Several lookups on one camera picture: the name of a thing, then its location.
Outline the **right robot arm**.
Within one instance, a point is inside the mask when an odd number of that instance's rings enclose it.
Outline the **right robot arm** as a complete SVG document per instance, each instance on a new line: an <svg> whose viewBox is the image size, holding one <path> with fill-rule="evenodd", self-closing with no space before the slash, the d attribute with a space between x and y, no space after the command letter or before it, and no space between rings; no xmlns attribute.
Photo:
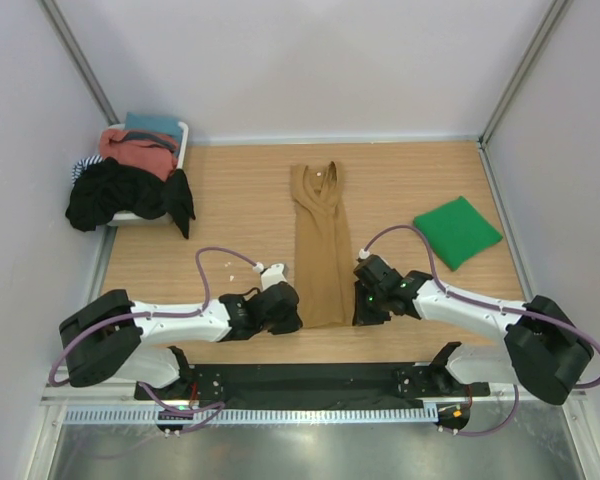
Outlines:
<svg viewBox="0 0 600 480"><path fill-rule="evenodd" d="M562 405L593 358L589 341L548 298L529 303L503 301L454 290L417 270L401 275L366 250L354 275L366 303L377 310L422 321L439 321L492 341L487 346L459 344L430 372L432 387L452 396L465 385L506 383L523 387L537 399Z"/></svg>

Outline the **green tank top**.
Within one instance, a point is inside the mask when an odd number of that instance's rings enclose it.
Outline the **green tank top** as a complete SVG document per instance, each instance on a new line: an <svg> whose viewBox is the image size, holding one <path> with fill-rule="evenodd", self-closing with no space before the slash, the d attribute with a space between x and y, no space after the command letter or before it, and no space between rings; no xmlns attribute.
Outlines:
<svg viewBox="0 0 600 480"><path fill-rule="evenodd" d="M416 216L413 225L451 271L503 240L503 235L464 196Z"/></svg>

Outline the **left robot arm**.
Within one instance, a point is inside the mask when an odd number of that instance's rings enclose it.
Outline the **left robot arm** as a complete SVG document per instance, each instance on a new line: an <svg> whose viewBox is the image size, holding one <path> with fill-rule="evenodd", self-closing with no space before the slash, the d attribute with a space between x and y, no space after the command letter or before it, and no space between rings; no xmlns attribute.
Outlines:
<svg viewBox="0 0 600 480"><path fill-rule="evenodd" d="M68 378L58 381L51 374L50 382L83 388L116 377L179 400L190 392L192 376L177 344L293 333L302 327L298 305L298 294L285 281L256 289L249 298L224 294L206 305L133 302L124 289L112 290L60 324Z"/></svg>

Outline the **tan tank top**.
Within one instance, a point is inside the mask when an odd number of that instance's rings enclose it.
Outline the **tan tank top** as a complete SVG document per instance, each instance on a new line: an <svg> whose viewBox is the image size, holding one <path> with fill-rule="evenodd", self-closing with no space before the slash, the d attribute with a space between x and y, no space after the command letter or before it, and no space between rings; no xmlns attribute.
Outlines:
<svg viewBox="0 0 600 480"><path fill-rule="evenodd" d="M336 162L291 167L295 210L294 286L306 328L350 326L355 309L354 255Z"/></svg>

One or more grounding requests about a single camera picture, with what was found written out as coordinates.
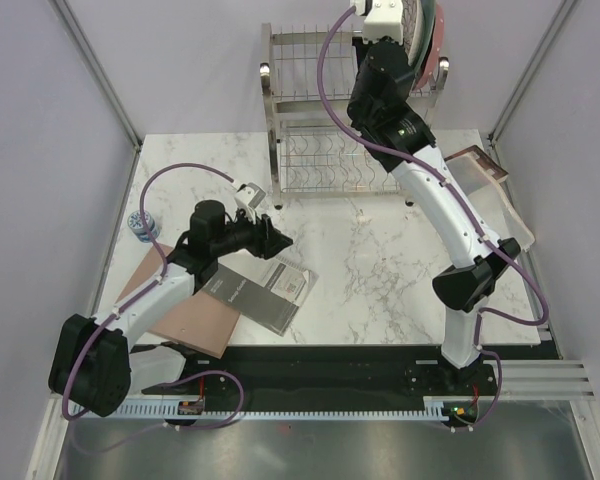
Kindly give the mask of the pink dotted scalloped plate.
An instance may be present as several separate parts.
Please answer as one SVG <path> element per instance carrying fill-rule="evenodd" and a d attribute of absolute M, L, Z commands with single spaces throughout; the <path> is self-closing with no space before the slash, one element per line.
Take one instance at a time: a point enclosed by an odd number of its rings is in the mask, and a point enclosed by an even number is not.
<path fill-rule="evenodd" d="M 442 7 L 433 1 L 435 15 L 432 17 L 432 29 L 429 35 L 426 56 L 421 62 L 420 72 L 417 76 L 417 82 L 414 85 L 415 90 L 423 89 L 432 79 L 435 70 L 439 64 L 442 46 L 444 43 L 445 17 Z"/>

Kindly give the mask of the floral patterned orange-rim bowl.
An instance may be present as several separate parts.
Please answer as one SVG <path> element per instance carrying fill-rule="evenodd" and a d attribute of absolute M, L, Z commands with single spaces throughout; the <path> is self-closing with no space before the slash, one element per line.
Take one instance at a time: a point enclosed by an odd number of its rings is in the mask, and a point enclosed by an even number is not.
<path fill-rule="evenodd" d="M 420 0 L 403 0 L 402 6 L 403 45 L 410 52 L 419 46 L 424 13 Z"/>

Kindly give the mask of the teal ceramic plate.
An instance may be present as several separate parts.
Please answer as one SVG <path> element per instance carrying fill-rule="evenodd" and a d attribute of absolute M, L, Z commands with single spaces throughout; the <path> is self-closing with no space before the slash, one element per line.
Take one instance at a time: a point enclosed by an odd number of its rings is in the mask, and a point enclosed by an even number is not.
<path fill-rule="evenodd" d="M 420 44 L 417 51 L 418 56 L 416 57 L 416 60 L 413 65 L 414 71 L 416 73 L 421 72 L 425 63 L 426 56 L 429 52 L 436 16 L 435 0 L 421 0 L 420 3 L 423 13 L 423 26 L 421 29 Z"/>

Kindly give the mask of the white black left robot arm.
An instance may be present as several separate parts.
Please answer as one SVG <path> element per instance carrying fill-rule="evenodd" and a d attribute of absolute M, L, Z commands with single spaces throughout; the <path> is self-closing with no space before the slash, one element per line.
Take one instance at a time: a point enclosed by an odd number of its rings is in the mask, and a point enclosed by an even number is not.
<path fill-rule="evenodd" d="M 240 209 L 230 220 L 223 203 L 199 202 L 188 230 L 153 276 L 110 311 L 74 314 L 64 322 L 48 380 L 62 397 L 64 417 L 79 417 L 70 412 L 71 405 L 106 417 L 128 394 L 154 386 L 169 385 L 178 393 L 195 389 L 200 371 L 184 353 L 170 344 L 137 351 L 138 340 L 211 280 L 219 258 L 246 250 L 269 260 L 292 244 L 266 214 Z"/>

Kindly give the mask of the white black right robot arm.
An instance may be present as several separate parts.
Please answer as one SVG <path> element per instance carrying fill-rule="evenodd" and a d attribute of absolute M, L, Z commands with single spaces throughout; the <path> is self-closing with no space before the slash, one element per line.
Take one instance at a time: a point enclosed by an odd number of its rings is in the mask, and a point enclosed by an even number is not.
<path fill-rule="evenodd" d="M 483 221 L 448 170 L 432 131 L 409 106 L 415 71 L 404 47 L 389 39 L 371 44 L 356 39 L 353 45 L 351 125 L 370 155 L 422 208 L 452 262 L 432 281 L 445 306 L 441 353 L 446 362 L 437 377 L 445 391 L 461 393 L 474 381 L 478 312 L 521 247 Z"/>

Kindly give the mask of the stainless steel dish rack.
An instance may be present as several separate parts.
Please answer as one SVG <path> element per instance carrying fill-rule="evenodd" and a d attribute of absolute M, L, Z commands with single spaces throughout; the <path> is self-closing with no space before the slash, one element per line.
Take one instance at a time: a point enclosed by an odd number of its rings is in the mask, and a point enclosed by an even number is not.
<path fill-rule="evenodd" d="M 268 137 L 271 201 L 281 209 L 302 198 L 399 195 L 407 197 L 363 146 L 344 135 L 323 109 L 316 86 L 317 60 L 326 31 L 275 32 L 261 25 L 260 83 Z M 327 98 L 342 122 L 357 72 L 354 40 L 339 31 L 325 57 Z M 450 62 L 441 50 L 433 79 L 412 90 L 410 107 L 428 124 L 445 87 Z"/>

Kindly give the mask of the grey setup guide booklet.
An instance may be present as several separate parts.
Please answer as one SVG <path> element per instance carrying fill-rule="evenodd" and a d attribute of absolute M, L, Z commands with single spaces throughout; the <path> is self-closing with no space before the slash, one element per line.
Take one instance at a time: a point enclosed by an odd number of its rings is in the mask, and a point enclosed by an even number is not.
<path fill-rule="evenodd" d="M 203 291 L 282 336 L 318 279 L 314 271 L 281 255 L 263 260 L 241 252 L 219 260 Z"/>

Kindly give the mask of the pink notebook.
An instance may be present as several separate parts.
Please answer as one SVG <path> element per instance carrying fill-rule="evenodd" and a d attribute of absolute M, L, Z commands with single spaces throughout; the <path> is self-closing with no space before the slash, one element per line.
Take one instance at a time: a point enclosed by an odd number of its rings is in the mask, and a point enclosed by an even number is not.
<path fill-rule="evenodd" d="M 143 337 L 153 336 L 221 358 L 239 318 L 237 310 L 200 291 L 173 307 Z"/>

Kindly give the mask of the blue white round tin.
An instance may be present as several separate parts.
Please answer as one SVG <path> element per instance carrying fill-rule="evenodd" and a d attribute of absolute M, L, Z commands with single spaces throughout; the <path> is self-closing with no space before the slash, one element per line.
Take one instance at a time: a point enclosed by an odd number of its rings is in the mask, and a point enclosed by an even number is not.
<path fill-rule="evenodd" d="M 127 218 L 127 226 L 142 243 L 150 243 L 150 237 L 157 239 L 160 235 L 160 226 L 148 211 L 142 213 L 136 210 L 131 213 Z"/>

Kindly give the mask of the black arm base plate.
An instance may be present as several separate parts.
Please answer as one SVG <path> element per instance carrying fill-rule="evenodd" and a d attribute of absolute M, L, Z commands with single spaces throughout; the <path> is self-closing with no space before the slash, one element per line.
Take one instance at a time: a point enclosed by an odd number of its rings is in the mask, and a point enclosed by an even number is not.
<path fill-rule="evenodd" d="M 226 409 L 266 407 L 417 407 L 426 396 L 495 393 L 487 359 L 462 374 L 437 346 L 230 346 L 216 359 L 183 348 L 182 385 L 149 395 L 202 394 Z"/>

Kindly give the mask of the aluminium front rail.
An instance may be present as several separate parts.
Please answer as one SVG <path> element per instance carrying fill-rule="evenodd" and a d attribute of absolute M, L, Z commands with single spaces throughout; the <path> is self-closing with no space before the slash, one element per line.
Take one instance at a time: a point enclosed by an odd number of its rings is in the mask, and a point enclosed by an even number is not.
<path fill-rule="evenodd" d="M 548 358 L 544 353 L 535 353 L 529 348 L 502 347 L 495 351 L 501 355 L 500 360 L 490 356 L 482 358 L 487 359 L 495 372 L 496 391 L 493 395 L 487 397 L 426 396 L 424 399 L 429 397 L 447 403 L 471 402 L 473 399 L 486 401 L 498 395 L 503 400 L 534 401 L 587 398 L 593 394 L 586 370 L 579 361 Z M 175 385 L 161 387 L 180 386 L 182 383 L 180 378 Z M 125 400 L 143 394 L 142 391 L 128 394 Z M 156 396 L 193 399 L 200 397 L 205 401 L 202 394 Z"/>

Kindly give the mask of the aluminium frame post left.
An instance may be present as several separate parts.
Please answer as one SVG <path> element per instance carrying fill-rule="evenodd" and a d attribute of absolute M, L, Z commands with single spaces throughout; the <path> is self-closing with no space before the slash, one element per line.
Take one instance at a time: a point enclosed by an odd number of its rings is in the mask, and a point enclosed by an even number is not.
<path fill-rule="evenodd" d="M 50 6 L 58 16 L 69 39 L 76 48 L 78 55 L 85 64 L 104 100 L 110 107 L 118 124 L 135 151 L 140 151 L 143 145 L 138 130 L 126 112 L 119 95 L 111 83 L 103 65 L 91 45 L 78 17 L 70 2 L 66 0 L 50 0 Z"/>

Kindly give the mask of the aluminium frame post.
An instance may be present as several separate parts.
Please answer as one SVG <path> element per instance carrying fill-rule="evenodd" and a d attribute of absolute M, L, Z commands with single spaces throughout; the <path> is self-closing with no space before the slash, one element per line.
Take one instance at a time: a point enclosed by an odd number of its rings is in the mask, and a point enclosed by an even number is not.
<path fill-rule="evenodd" d="M 91 45 L 78 17 L 70 2 L 66 0 L 50 0 L 50 6 L 58 16 L 69 39 L 76 48 L 78 55 L 85 64 L 104 100 L 110 107 L 118 124 L 135 151 L 140 151 L 143 145 L 138 130 L 126 112 L 119 95 L 111 83 L 103 65 Z"/>
<path fill-rule="evenodd" d="M 551 20 L 545 28 L 539 42 L 537 43 L 531 57 L 526 63 L 521 76 L 515 84 L 504 108 L 500 112 L 493 128 L 487 135 L 491 146 L 495 146 L 504 134 L 514 114 L 519 109 L 529 88 L 539 74 L 544 60 L 548 57 L 560 35 L 565 29 L 570 18 L 579 6 L 579 0 L 562 0 Z"/>

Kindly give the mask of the aluminium frame post right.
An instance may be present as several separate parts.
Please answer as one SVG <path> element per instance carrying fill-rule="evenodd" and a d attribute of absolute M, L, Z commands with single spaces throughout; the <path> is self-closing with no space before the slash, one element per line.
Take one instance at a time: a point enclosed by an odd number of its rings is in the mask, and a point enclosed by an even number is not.
<path fill-rule="evenodd" d="M 579 0 L 562 0 L 551 20 L 545 28 L 539 42 L 537 43 L 531 57 L 526 63 L 521 76 L 515 84 L 504 108 L 500 112 L 493 128 L 487 135 L 491 146 L 495 146 L 504 134 L 514 114 L 519 109 L 529 88 L 539 74 L 544 60 L 548 57 L 560 35 L 565 29 L 570 18 L 579 6 Z"/>

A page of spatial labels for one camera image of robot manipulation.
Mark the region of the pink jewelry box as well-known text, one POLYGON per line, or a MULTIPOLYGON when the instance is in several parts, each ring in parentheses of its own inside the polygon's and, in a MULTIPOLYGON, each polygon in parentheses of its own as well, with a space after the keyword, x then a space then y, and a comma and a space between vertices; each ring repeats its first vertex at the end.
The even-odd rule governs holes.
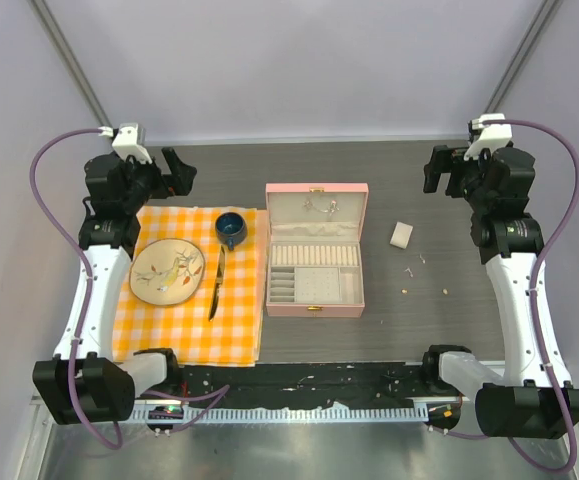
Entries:
POLYGON ((359 318, 366 183, 269 183, 266 308, 272 317, 359 318))

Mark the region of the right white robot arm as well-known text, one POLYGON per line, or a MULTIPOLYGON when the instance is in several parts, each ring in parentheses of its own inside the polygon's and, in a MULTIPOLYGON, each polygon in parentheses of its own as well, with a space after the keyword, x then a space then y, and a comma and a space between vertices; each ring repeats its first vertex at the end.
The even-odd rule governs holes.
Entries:
POLYGON ((432 345, 420 380, 434 395, 454 388, 475 404, 487 437, 559 439, 563 414, 579 422, 579 389, 562 360, 544 290, 539 223, 525 210, 535 178, 534 158, 505 146, 474 159, 466 149, 438 145, 424 167, 426 193, 448 174, 446 195, 472 209, 471 238, 494 289, 505 349, 496 373, 462 346, 432 345))

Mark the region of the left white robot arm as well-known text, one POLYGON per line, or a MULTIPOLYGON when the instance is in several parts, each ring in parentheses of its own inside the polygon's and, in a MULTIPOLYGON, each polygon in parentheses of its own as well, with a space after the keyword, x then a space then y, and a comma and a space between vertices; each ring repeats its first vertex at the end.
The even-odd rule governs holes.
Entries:
POLYGON ((63 336, 49 360, 39 361, 32 381, 60 425, 125 421, 147 390, 162 399, 182 385, 170 348, 138 351, 122 364, 113 359, 113 326, 122 285, 133 261, 139 210, 150 199, 186 196, 197 174, 167 147, 164 174, 155 162, 100 155, 84 166, 88 190, 77 240, 78 285, 63 336))

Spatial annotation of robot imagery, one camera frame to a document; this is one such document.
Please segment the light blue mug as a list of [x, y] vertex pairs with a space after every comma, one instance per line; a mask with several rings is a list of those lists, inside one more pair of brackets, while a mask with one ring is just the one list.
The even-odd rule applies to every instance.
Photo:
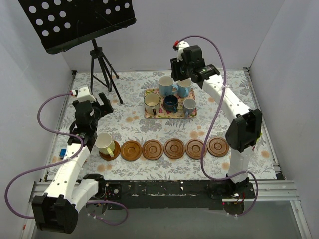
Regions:
[[174, 83], [174, 80], [170, 76], [163, 76], [159, 79], [159, 93], [161, 96], [173, 95], [178, 92], [178, 85]]

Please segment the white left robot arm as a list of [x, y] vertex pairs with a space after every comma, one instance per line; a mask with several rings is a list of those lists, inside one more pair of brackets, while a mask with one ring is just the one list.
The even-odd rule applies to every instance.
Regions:
[[75, 91], [75, 95], [75, 121], [69, 128], [64, 160], [44, 193], [32, 200], [36, 226], [42, 231], [72, 233], [80, 210], [92, 197], [101, 199], [106, 193], [100, 174], [87, 174], [79, 186], [75, 184], [97, 139], [98, 121], [112, 113], [113, 107], [104, 93], [99, 93], [102, 104], [91, 94]]

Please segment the dark blue glazed mug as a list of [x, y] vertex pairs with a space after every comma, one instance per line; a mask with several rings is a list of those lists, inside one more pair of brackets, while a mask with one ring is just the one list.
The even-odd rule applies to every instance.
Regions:
[[178, 98], [175, 95], [168, 95], [163, 100], [163, 107], [170, 112], [177, 112]]

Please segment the yellow-green mug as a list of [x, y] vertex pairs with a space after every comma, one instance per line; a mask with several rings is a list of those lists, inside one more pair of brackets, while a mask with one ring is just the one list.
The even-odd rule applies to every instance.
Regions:
[[110, 134], [99, 134], [95, 141], [95, 146], [99, 149], [100, 153], [114, 157], [115, 143]]

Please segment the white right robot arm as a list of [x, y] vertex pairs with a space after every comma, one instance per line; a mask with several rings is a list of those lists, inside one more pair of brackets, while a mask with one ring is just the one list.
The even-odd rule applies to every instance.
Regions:
[[225, 139], [231, 148], [230, 167], [225, 178], [211, 180], [208, 191], [212, 198], [237, 198], [253, 192], [249, 182], [248, 164], [257, 139], [261, 136], [262, 113], [244, 104], [224, 82], [217, 68], [205, 64], [201, 48], [181, 41], [173, 46], [177, 57], [171, 59], [171, 76], [175, 81], [190, 78], [211, 97], [219, 101], [230, 122]]

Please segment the blue mug with white interior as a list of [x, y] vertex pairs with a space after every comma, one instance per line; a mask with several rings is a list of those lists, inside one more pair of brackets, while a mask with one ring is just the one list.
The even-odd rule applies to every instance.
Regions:
[[183, 98], [188, 97], [191, 90], [191, 85], [192, 85], [192, 80], [190, 78], [182, 80], [182, 81], [179, 80], [177, 82], [177, 86], [178, 86], [177, 94]]

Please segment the cream mug with black handle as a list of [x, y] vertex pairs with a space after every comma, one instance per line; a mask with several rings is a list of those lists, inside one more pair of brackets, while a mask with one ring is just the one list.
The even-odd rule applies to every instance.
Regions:
[[144, 106], [147, 113], [155, 116], [160, 109], [160, 96], [156, 93], [148, 93], [144, 97]]

=======

HOW TO COMPLETE THIS TASK: Looking at the records, how many of the lines contain the string "picture"? Only the number should be given.

EXERCISE RESULT: 2